Moins 11 % de capacité
La réorganisation des alliances maritimes devrait entrainer une baisse de 11 % des capacités entre l’Asie et le range Nord, selon Le chargeur, la lettre d’information d’Ovrsea. « De nombreuses entreprises ont reporté leurs appels d’offres annuels en attendant la fin des festivités du Nouvel An chinois, espérant bénéficier de conditions plus favorables, analyse la newsletter. Par ailleurs, afin de sécuriser des volumes sous contrats, certaines compagnies offrent des remises allant jusqu’à 28 % sur les contrats de plus de six mois, ce qui reflète la complexité actuelle des négociations entre chargeurs et compagnies maritimes. »

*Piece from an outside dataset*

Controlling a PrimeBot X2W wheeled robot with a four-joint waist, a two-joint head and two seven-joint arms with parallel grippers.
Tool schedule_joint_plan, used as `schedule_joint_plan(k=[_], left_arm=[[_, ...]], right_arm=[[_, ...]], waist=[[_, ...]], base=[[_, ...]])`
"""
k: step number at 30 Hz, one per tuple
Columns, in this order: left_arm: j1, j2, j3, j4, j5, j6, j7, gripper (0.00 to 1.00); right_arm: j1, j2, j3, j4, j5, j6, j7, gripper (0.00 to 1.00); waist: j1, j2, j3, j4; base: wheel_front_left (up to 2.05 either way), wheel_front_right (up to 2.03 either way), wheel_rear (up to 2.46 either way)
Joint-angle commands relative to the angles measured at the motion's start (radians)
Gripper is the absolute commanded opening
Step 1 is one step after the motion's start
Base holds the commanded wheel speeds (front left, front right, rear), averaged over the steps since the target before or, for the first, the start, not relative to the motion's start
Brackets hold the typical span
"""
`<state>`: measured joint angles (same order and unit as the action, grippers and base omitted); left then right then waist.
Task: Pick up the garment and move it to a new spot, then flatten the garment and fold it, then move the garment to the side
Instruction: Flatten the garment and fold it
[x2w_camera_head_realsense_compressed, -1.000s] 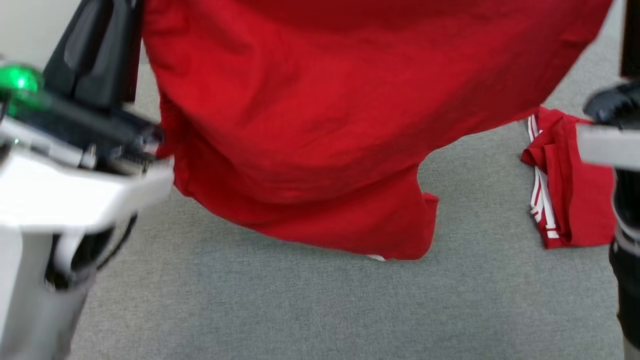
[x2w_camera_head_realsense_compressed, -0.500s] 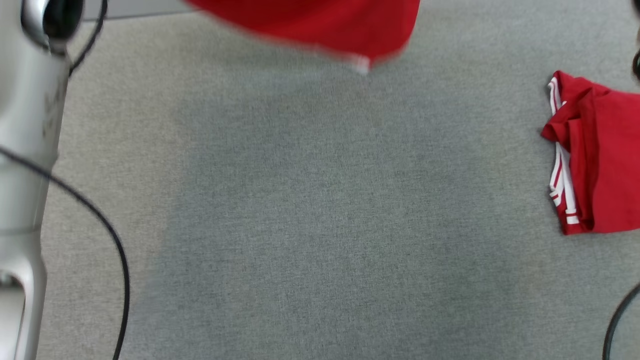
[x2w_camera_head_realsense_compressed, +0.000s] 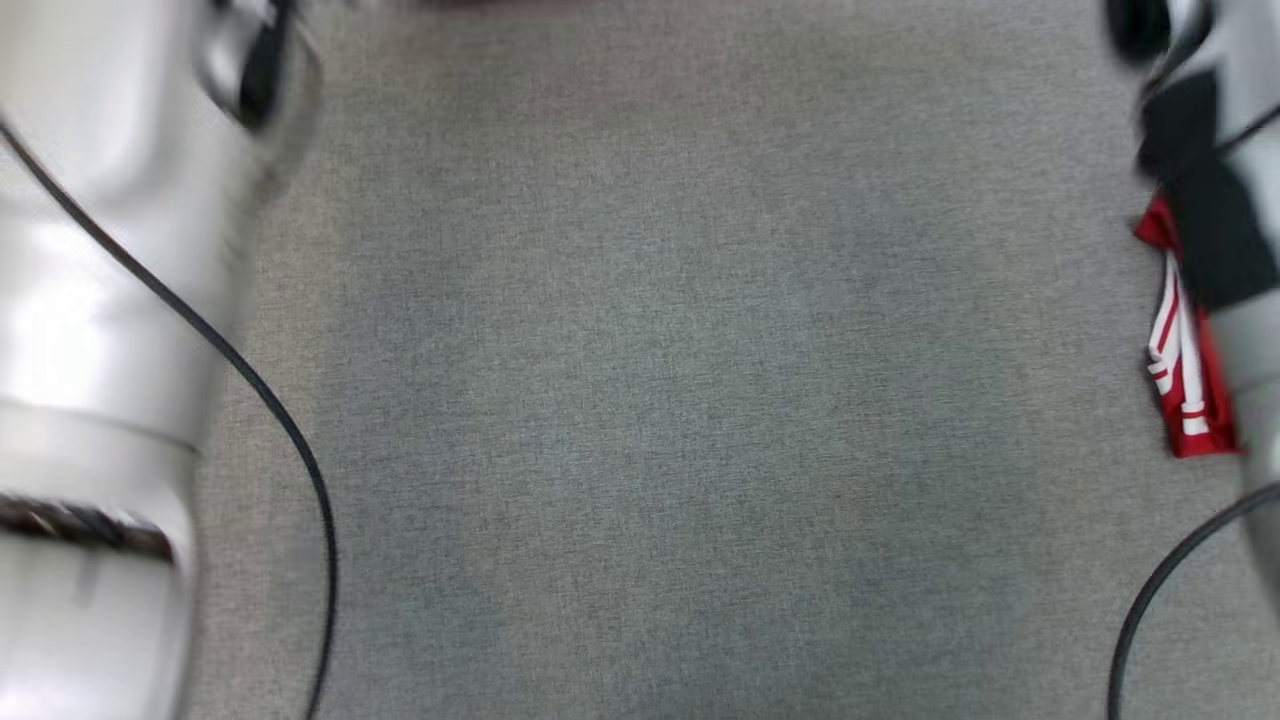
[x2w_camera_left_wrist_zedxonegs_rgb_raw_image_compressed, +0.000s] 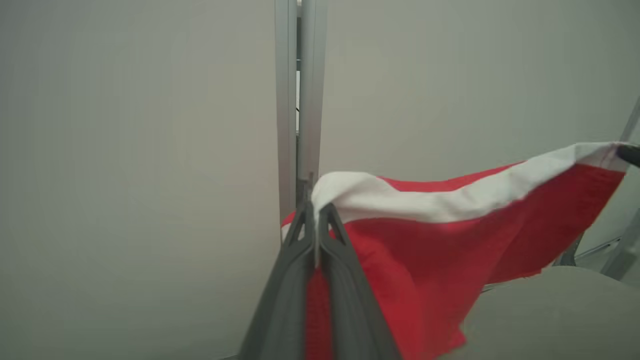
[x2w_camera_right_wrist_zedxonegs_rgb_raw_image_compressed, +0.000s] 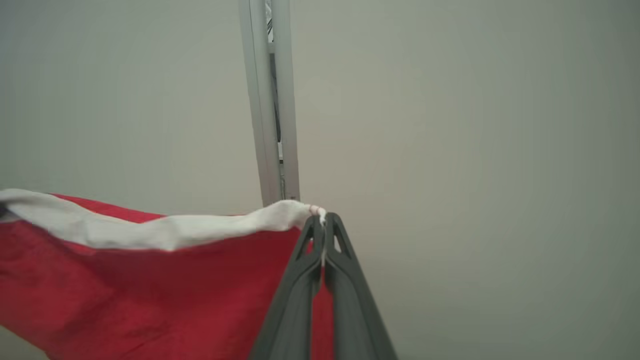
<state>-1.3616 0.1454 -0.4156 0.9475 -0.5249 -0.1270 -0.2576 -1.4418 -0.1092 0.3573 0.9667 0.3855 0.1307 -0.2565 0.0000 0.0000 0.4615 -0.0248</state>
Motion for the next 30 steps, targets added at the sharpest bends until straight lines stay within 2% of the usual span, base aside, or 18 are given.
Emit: schedule_joint_plan(k=[1, 3, 7, 14, 18, 26, 30], left_arm=[[0.053, -0.012, -0.015, -0.027, -0.003, -0.003, -0.006, 0.00], [0.126, -0.005, -0.001, -0.079, -0.006, -0.003, -0.006, 0.00], [0.307, -0.020, 0.036, -0.200, 0.035, -0.003, -0.005, 0.00], [0.660, -0.043, 0.130, -0.457, 0.122, 0.004, -0.005, 0.00], [0.824, -0.044, 0.140, -0.572, 0.158, 0.000, -0.005, 0.00], [1.090, 0.027, 0.080, -0.710, 0.222, -0.001, -0.005, 0.00], [1.186, 0.060, 0.079, -0.776, 0.222, 0.018, 0.012, 0.00]], right_arm=[[0.059, -0.002, 0.018, -0.010, 0.032, 0.000, -0.008, 0.00], [0.127, -0.010, 0.041, -0.055, 0.072, 0.000, -0.011, 0.00], [0.332, -0.049, 0.038, -0.250, 0.134, 0.000, -0.009, 0.00], [0.735, -0.068, -0.064, -0.533, 0.174, 0.000, -0.009, 0.00], [0.933, -0.058, -0.109, -0.648, 0.177, 0.000, -0.009, 0.00], [1.269, -0.027, -0.182, -0.806, 0.145, 0.000, -0.009, 0.00], [1.404, -0.001, -0.208, -0.899, 0.116, 0.000, 0.025, 0.00]], waist=[[0.0000, 0.0000, 0.010, 0.005], [0.0000, 0.0000, 0.016, 0.007], [0.0000, 0.0000, 0.025, 0.014], [0.0000, 0.0000, -0.001, 0.017], [0.0000, 0.0000, -0.034, 0.022], [0.0000, 0.0000, -0.131, 0.023], [0.0000, 0.0000, -0.173, 0.023]], base=[[0.00, 0.00, 0.00], [0.00, 0.00, 0.00], [0.00, 0.00, 0.00], [0.00, 0.00, 0.00], [0.00, 0.00, 0.00], [0.00, 0.00, 0.00], [0.00, 0.00, 0.00]])
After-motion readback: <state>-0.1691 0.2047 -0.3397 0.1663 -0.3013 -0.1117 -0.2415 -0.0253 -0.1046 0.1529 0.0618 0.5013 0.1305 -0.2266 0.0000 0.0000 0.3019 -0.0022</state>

Les nouvelles alliances maritimes et les ports français
Les compagnies de l’Ocean Alliance (CMA CGM, Cosco, OOCL, Evergreen) ont étendu leur coopération jusqu’à 2032. Après le départ de Maersk de l’Alliance 2M, MSC navigue en solitaire, tandis qu’après le départ de Hapag-Lloyd, HMM, One et Yang Ming se sont réunies au sein de Premier Alliance. Dans sa lettre de veille, France Agrimer récapitule les services proposés par ces nouvelles alliances. A savoir :
– Entre l’Extrême-Orient et le range Nord ou la Méditerranée :
MSC rejoint Premier Alliance : quatre services (deux touchant Marseille et deux Le Havre).

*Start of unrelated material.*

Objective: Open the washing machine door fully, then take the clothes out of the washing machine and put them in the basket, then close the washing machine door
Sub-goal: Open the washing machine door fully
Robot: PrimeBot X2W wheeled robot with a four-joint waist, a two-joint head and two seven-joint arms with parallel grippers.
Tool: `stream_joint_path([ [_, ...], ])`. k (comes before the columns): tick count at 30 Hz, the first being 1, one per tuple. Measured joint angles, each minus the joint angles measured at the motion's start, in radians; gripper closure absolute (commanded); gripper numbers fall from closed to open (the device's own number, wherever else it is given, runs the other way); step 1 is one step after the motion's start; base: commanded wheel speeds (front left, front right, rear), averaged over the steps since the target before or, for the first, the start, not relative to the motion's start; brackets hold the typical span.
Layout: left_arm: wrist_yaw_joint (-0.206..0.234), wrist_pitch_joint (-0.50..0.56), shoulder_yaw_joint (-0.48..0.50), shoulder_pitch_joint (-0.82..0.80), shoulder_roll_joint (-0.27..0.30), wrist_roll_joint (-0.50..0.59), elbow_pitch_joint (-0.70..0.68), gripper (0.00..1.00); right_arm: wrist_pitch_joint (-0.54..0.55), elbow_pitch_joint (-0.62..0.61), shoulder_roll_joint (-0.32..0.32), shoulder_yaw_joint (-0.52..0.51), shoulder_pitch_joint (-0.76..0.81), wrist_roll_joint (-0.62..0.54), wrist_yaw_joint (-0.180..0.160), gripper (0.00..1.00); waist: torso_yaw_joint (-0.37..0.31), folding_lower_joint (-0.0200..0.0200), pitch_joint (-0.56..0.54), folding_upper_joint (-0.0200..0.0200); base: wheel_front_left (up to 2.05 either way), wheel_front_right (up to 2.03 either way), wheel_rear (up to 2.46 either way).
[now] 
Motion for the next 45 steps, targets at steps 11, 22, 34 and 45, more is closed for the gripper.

Ocean Alliance : deux services au Havre, deux à Marseille et un à Dunkerque.
– Transatlantique :
MSC : toujours quatre services aux Havre (deux avec les États-Unis, deux avec le Canada) et deux à Marseille (un avec la côte Ouest, un avec la côte Est).
Ocean Alliance et One (Premier Alliance) : deux services avec la côte Est, un service avec l’Australie en passant par New York et Miami.
CMA CGM et One : un service entre le Havre et la côte Ouest. Marseille dispose d’un service pour le Canada mais à perdu celui de la côte Est.
HMM : un service entre Le Havre et la Ouest, via Miami er la canal de Panama.
– Vers l’Afrique :
MSC renforce sa présence et entre en forte concurrence avec Hapag-Lloyd qui a récemment racheté deux spécialistes de la zone (DAL et Nile Dutch).
Reste à savoir si cette reconfiguration des alliances favorisera la compétitivité des ports français, en perte de vitesse par rapport à leurs concurrents du range Nord ou du pourtour méditerranéen. Et si elle satisfera transporteurs et chargeurs. En octobre dernier, l’Association des utilisateurs de transport de fret (AUTF) invitait « les chargeurs à la plus grande vigilance dans leurs relations avec les compagnies maritimes membres de ces nouvelles alliances, tant en matière de conduite et suivi des prestations que de pratiques tarifaires ».